SUPPLIED INFORMATION: Begin
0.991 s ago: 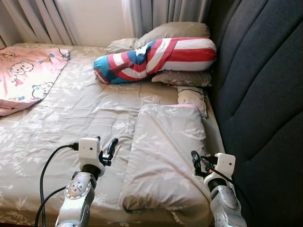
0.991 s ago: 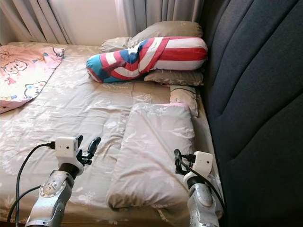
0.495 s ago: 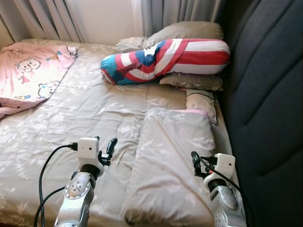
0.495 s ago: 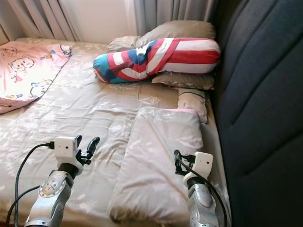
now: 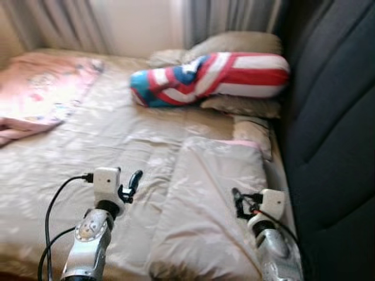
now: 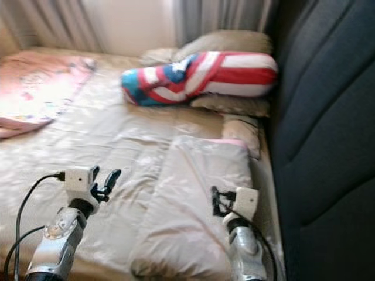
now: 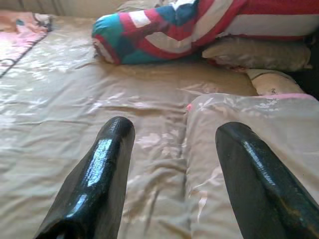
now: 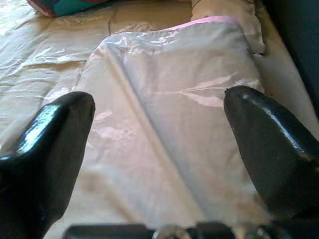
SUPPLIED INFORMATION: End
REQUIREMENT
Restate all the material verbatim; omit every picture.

SOLUTION TO THIS PROBLEM
0.991 s ago: 
0.991 s ago: 
0.495 s ago: 
0.495 s ago: 
now: 
now: 
now: 
now: 

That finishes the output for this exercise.